ナニは両親を事故で亡くしたため、リロの親代わりをしているがまだ18歳。ただでさえ想像力豊かで自由奔放なリロに振り回されていて失敗ばかり。そのため社会福祉局の職員ケコアから、リロを里親のもとに出すことを勧められている。頭も良くて海洋生物学を学びたい夢があるのだが、リロとの生活を優先して気持ちに蓋をし、アルバイトと家事に忙しい。
日本版でナニの声を演じるのは、これが声優初挑戦となる11人組ガールズグループ・ME:IのリーダーでもあるMOMONAだ。ナニの聡明で責任感の強い性格に、彼女の低く澄んだ声色がマッチしている。だがリロが奔放なので、彼女と一緒にいるシーンでは喜怒さまざまな感情をあらわにする。その自然体なところは、声優初挑戦とは思えないほど。

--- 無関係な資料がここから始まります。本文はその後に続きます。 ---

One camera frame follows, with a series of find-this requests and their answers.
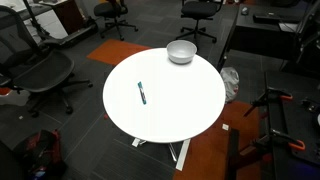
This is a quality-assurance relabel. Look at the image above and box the blue marker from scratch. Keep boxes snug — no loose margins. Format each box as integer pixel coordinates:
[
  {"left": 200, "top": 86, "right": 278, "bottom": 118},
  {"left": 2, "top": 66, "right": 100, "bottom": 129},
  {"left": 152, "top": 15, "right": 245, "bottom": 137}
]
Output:
[{"left": 137, "top": 80, "right": 148, "bottom": 106}]

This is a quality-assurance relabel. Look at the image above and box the grey bowl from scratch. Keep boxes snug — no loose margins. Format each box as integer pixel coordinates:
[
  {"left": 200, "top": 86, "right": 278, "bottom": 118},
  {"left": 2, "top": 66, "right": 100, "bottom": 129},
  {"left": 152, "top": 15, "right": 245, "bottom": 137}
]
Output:
[{"left": 166, "top": 39, "right": 198, "bottom": 65}]

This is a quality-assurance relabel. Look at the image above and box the white table base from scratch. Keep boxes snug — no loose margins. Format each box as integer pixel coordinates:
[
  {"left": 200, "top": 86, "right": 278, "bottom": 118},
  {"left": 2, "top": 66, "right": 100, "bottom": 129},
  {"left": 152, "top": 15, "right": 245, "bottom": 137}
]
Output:
[{"left": 131, "top": 137, "right": 192, "bottom": 172}]

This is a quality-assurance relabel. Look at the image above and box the crumpled clear plastic bag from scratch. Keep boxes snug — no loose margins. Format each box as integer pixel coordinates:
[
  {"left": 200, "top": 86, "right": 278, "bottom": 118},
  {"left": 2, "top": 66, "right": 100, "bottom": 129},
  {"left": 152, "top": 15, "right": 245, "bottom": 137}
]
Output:
[{"left": 219, "top": 66, "right": 240, "bottom": 104}]

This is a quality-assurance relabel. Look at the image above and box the black swivel office chair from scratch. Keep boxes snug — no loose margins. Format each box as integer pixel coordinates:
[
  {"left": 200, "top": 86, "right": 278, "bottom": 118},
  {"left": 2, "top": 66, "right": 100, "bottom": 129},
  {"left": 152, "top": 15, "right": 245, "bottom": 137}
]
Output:
[
  {"left": 93, "top": 0, "right": 139, "bottom": 42},
  {"left": 175, "top": 0, "right": 224, "bottom": 44}
]

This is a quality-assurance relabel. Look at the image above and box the black kick scooter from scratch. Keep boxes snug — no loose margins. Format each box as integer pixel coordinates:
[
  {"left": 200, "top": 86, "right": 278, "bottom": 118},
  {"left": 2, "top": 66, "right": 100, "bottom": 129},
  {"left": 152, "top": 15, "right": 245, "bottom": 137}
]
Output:
[{"left": 21, "top": 0, "right": 99, "bottom": 48}]

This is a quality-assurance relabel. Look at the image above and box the black desk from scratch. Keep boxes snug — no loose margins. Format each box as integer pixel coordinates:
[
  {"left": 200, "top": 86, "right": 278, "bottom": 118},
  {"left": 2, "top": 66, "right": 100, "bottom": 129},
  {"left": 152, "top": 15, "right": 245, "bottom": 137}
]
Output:
[{"left": 216, "top": 3, "right": 320, "bottom": 73}]

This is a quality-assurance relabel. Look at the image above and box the black mesh office chair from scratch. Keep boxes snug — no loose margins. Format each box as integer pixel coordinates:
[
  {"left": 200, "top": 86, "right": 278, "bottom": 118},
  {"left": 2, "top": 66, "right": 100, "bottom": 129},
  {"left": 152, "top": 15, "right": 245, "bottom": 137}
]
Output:
[{"left": 0, "top": 4, "right": 94, "bottom": 118}]

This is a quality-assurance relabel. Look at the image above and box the dark wooden cabinet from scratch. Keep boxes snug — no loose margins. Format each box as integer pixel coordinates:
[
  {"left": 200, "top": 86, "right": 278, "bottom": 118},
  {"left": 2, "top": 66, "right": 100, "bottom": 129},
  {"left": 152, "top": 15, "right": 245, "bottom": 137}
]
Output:
[{"left": 39, "top": 0, "right": 86, "bottom": 36}]

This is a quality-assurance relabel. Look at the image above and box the black mounting table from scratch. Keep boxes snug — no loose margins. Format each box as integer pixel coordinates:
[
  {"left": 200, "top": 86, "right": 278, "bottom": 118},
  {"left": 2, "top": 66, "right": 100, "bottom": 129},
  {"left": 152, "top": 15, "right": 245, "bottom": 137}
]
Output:
[{"left": 264, "top": 70, "right": 320, "bottom": 180}]

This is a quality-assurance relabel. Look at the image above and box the white cabinet desk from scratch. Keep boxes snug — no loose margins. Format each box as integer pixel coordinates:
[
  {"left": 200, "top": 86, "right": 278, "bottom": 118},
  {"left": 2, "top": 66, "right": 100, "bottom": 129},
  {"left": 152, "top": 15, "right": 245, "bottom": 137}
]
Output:
[{"left": 0, "top": 0, "right": 69, "bottom": 41}]

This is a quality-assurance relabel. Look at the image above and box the black keyboard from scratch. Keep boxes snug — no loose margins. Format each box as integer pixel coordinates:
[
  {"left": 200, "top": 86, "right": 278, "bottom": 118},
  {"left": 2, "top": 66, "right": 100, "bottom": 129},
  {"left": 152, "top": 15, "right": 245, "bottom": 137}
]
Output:
[{"left": 252, "top": 12, "right": 281, "bottom": 25}]

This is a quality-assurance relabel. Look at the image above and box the red and black bag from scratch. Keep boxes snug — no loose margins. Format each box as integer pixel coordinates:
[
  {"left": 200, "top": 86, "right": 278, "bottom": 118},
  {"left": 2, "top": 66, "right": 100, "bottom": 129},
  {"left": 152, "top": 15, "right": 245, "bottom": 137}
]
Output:
[{"left": 13, "top": 129, "right": 66, "bottom": 180}]

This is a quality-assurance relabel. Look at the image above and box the white paper sheet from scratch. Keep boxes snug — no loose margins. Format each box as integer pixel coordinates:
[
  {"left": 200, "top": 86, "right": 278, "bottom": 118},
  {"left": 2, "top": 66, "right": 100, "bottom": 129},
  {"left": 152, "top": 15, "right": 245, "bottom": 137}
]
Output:
[{"left": 278, "top": 22, "right": 301, "bottom": 34}]

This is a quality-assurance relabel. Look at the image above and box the black upright post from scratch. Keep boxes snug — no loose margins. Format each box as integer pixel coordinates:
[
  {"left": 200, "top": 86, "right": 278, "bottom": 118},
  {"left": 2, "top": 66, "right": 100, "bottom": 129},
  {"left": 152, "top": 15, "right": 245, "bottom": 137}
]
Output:
[{"left": 225, "top": 128, "right": 240, "bottom": 180}]

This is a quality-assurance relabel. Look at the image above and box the orange handled black clamp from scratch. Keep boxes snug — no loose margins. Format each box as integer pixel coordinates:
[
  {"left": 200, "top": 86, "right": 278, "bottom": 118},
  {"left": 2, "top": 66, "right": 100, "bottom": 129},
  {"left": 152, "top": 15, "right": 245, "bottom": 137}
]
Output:
[
  {"left": 249, "top": 129, "right": 306, "bottom": 158},
  {"left": 243, "top": 87, "right": 294, "bottom": 118}
]

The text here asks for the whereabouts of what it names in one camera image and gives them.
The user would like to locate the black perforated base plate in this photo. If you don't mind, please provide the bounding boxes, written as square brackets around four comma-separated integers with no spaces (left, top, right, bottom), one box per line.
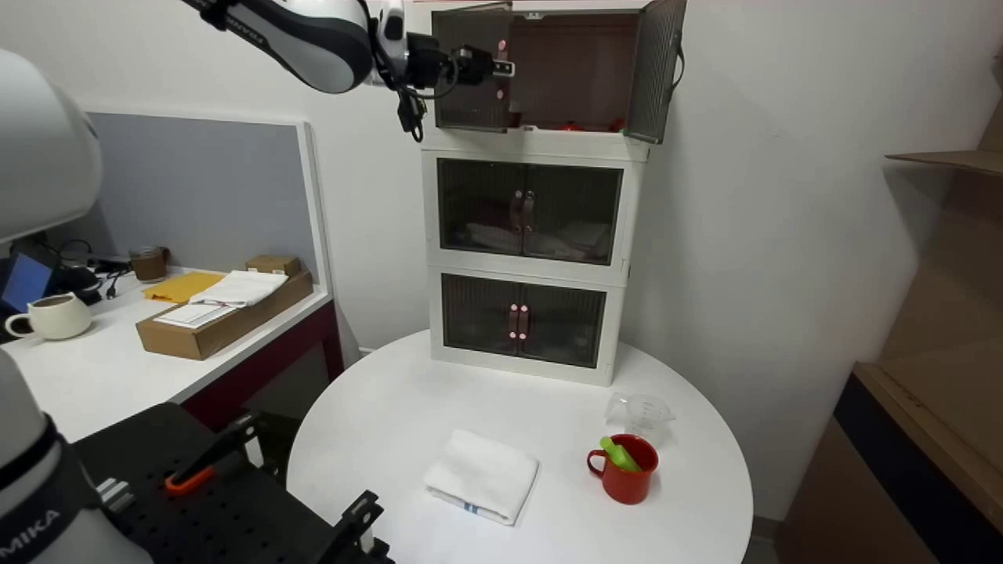
[68,401,400,564]

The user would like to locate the white paper sheet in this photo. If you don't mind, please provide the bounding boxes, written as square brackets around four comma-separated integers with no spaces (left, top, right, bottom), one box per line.
[192,267,293,310]

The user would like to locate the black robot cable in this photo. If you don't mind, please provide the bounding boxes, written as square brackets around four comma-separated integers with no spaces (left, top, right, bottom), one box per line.
[391,60,434,146]

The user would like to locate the white three-tier storage cabinet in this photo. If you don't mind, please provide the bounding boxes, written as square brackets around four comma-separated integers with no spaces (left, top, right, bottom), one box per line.
[420,0,686,390]

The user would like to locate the red cup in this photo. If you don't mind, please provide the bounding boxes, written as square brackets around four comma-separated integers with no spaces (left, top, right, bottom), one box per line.
[582,431,666,509]

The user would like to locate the clear plastic cup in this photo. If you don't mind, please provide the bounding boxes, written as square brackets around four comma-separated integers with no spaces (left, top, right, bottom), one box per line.
[603,392,677,448]

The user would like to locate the small brown object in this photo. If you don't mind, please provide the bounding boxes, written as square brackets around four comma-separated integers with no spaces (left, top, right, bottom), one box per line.
[130,244,174,281]

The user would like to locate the white folded cloth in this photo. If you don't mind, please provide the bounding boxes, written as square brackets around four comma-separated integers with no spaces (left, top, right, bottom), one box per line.
[423,427,541,530]

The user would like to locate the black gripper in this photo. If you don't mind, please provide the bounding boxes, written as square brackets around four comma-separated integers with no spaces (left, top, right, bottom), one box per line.
[400,29,521,94]

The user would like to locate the white desk with maroon front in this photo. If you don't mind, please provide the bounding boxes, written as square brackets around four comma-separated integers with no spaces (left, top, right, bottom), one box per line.
[0,263,348,450]

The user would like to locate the yellow envelope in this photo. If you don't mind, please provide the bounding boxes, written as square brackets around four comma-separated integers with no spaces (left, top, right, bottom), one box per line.
[142,270,226,306]

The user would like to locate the white framed grey partition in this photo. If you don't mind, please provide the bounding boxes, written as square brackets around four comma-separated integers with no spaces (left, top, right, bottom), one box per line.
[72,97,340,306]

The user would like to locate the yellow-green toy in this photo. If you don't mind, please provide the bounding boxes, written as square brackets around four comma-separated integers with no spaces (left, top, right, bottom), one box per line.
[599,435,640,473]

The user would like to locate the dark tablet screen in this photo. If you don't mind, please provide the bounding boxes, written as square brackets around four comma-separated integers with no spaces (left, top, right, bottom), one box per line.
[0,248,55,312]

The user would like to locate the large plain cardboard box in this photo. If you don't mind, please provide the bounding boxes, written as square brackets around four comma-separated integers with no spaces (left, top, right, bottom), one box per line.
[873,167,1003,442]

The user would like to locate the open flat cardboard box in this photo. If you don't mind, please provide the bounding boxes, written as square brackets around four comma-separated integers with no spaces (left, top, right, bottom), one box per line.
[132,263,316,365]

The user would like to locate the smoky translucent cabinet door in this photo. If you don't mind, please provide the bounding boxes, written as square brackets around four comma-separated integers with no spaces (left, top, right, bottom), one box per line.
[518,281,612,370]
[622,0,691,146]
[430,7,518,134]
[521,164,628,267]
[436,156,526,260]
[438,274,524,358]

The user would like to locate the white ceramic mug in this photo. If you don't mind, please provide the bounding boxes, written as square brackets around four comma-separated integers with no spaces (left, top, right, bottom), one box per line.
[4,288,96,344]

中盤までのナニは、とにかく苦労人だ。リロに加えて暴れん坊のスティッチまで家にやってくるし、アルバイト先に連れていけばスティッチが大騒動を起こしてクビになってしまう。苦労続きに、ケコアから別居を勧められると、現実的な将来とリロと離れたくない気持ちの間で悩む。リロといる時は等身大の10代の女性で、大人たちと真剣な話をする時はリロの保護者でいようと背伸びしている。この細かな心の変化をMOMONAの吹き替えは丁寧に演じ分けていた。
リロとスティッチに手を焼いている時でも彼女の声には優しさがにじんでいるし、シリアルな場面でナニが口を開くとより凛とした空気になるような印象もある。MOMONAならではの芝居と(リアルな人間が演じる)実写映画だからこそ、ナニが抱える葛藤が誰の人生にも起こり得るイシューとして、共感を呼ぶのだろう。
そんなナニも得意のサーフィンで、インストラクターの仕事を見つける。ナニに好意を寄せる青年デイヴィッドもいて、ちょっとずつ笑顔が増えていく。リロ、ナニ、スティッチそれぞれの成長物語でもある上に、ハワイの映像美のおかげで、美しい自然が彼らを見守っているように思えてくる。2人と1匹で波に乗っているシーンの波の躍動感や、水中から撮った幻想的な海の風景も実写ならではだ。